Despite advances in periodontal disease (PD) research and periodontal treatments, 42% of the US population suffer from periodontitis. PD can be prevented if high-risk patients are identified early to provide preventive care. Prediction models can help assess risk for PD before initiation and progression; nevertheless, utilization of existing PD prediction models is seldom because of their suboptimal performance. This study aims to develop and test the PD prediction model using machine learning (ML) and electronic dental record (EDR) data that could provide large sample sizes and up-to-date information. A cohort of 27,138 dental patients and grouped PD diagnoses into: healthy control, mild PD, and severe PD was generated. The ML model (XGBoost) was trained (80% training data) and tested (20% testing data) with a total of 74 features extracted from the EDR. We used a five-fold cross-validation strategy to identify the optimal hyperparameters of the model for this one-vs.-all multi-class classification task.
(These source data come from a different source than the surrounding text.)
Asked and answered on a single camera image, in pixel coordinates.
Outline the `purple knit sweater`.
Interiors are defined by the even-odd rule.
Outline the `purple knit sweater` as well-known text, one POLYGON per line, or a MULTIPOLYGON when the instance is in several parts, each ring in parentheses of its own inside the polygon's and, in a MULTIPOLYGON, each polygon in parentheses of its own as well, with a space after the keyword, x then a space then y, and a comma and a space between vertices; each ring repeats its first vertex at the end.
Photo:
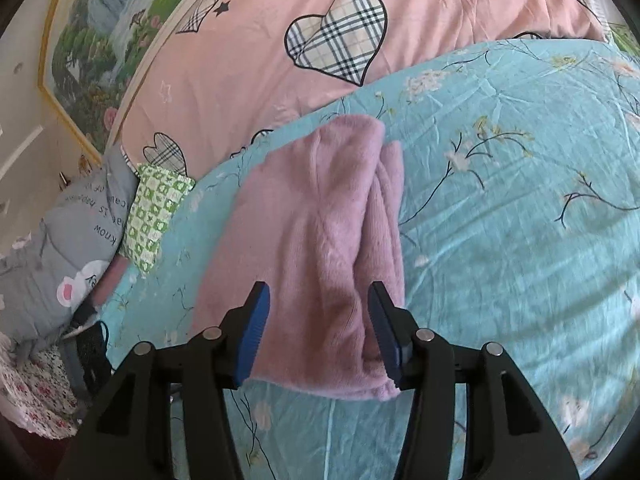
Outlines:
POLYGON ((368 290, 379 281, 395 304, 405 299, 403 189, 401 146, 371 116, 334 118, 268 153, 235 195, 192 332, 219 324, 263 282, 270 311, 253 378, 333 399, 393 399, 368 290))

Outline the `pink pillow under comforter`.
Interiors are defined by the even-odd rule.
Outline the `pink pillow under comforter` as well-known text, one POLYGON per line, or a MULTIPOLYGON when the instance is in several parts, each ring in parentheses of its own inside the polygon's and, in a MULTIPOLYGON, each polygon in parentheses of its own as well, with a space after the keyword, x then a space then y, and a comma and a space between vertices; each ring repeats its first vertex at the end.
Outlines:
POLYGON ((116 255, 96 283, 89 295, 90 304, 95 308, 103 306, 110 299, 122 276, 127 271, 129 260, 121 255, 116 255))

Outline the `green checkered small pillow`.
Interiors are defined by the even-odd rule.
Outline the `green checkered small pillow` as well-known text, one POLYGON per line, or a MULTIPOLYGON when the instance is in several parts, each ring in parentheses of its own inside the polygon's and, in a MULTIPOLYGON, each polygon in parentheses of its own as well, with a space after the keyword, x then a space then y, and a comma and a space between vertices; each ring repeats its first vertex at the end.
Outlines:
POLYGON ((139 183, 129 209, 122 252, 142 274, 149 274, 160 256, 160 242, 195 181, 150 164, 138 168, 139 183))

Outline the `grey cartoon print comforter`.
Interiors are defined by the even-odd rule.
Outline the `grey cartoon print comforter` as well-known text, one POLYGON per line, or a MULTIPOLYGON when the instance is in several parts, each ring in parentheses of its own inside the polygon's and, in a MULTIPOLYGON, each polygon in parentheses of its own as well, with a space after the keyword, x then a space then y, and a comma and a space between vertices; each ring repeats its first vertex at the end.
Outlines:
POLYGON ((70 184, 23 246, 1 259, 1 352, 26 356, 62 334, 114 259, 138 177, 122 146, 70 184))

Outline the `turquoise floral quilt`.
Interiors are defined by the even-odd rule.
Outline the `turquoise floral quilt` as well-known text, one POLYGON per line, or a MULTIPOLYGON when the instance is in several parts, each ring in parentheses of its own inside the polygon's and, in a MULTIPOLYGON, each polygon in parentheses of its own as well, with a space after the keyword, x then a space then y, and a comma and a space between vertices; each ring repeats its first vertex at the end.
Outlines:
POLYGON ((184 200, 155 268, 125 272, 101 314, 110 360, 186 340, 250 170, 344 114, 404 151, 409 310, 454 344, 503 344, 590 477, 639 405, 639 60, 604 42, 477 44, 258 133, 184 200))

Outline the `pink heart-print duvet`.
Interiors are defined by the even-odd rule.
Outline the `pink heart-print duvet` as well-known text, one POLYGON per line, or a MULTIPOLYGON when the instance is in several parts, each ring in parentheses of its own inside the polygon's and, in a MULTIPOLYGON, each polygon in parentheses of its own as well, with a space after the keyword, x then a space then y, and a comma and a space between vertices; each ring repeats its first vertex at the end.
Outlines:
POLYGON ((593 0, 198 0, 122 123, 130 162, 198 179, 258 134, 450 51, 605 40, 593 0))

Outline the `framed landscape painting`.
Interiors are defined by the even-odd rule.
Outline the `framed landscape painting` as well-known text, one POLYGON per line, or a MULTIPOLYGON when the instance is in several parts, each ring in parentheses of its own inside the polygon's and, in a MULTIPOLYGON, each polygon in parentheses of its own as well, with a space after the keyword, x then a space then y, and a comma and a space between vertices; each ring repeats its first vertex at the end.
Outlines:
POLYGON ((120 103, 182 0, 51 0, 38 87, 81 145, 101 156, 120 103))

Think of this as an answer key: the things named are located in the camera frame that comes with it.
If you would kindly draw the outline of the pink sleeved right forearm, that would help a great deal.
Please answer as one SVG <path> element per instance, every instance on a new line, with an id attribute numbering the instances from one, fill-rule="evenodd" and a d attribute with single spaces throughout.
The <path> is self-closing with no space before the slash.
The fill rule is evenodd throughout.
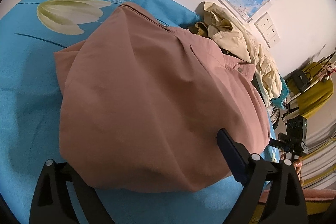
<path id="1" fill-rule="evenodd" d="M 327 203 L 331 204 L 331 202 L 335 198 L 335 190 L 332 189 L 304 189 L 303 196 L 306 202 L 312 203 Z M 299 204 L 299 194 L 296 190 L 285 191 L 284 201 L 288 205 L 298 205 Z"/>

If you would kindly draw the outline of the right hand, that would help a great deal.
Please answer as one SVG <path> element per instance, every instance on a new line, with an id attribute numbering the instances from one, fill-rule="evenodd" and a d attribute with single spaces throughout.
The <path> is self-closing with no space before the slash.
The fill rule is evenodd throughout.
<path id="1" fill-rule="evenodd" d="M 295 171 L 296 171 L 296 174 L 298 176 L 298 179 L 299 179 L 299 182 L 300 182 L 301 186 L 303 186 L 303 184 L 304 184 L 304 181 L 301 178 L 302 165 L 303 165 L 303 161 L 300 157 L 293 161 L 293 166 L 295 168 Z"/>

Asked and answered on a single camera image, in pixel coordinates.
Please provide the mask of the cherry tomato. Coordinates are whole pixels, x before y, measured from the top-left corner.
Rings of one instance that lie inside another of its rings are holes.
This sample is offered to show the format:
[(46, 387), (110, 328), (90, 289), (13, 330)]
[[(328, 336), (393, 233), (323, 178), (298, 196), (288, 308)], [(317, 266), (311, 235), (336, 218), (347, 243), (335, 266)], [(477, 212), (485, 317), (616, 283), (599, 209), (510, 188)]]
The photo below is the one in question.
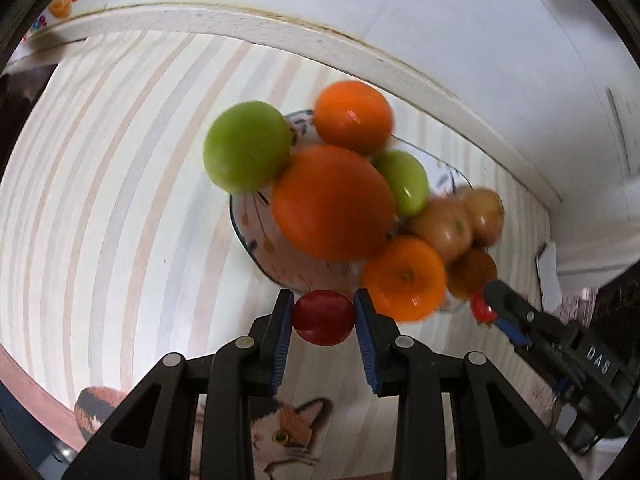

Our prediction model differentiated healthy patients vs. mild PD cases and mild PD vs. severe PD cases with an average area under the curve of 0.72. New associations and features compared to existing models were identified that include patient-level factors such as patient anxiety, chewing problems, speaking trouble, teeth grinding, alcohol consumption, injury to teeth, presence of removable partial dentures, self-image, recreational drugs (Heroin and Marijuana), medications affecting periodontium, and medical conditions such as osteoporosis, cancer, neurological conditions, infectious diseases, endocrine conditions, cardiovascular diseases, and gastroenterology conditions. This pilot study demonstrated promising results in predicting the risk of PD using ML and EDR data. The model may provide new information to the clinicians about the PD risks and the factors responsible for the disease progression to take preventive approaches. Further studies are warned to evaluate the prediction model's performance on the external dataset and determine its usability in clinical settings.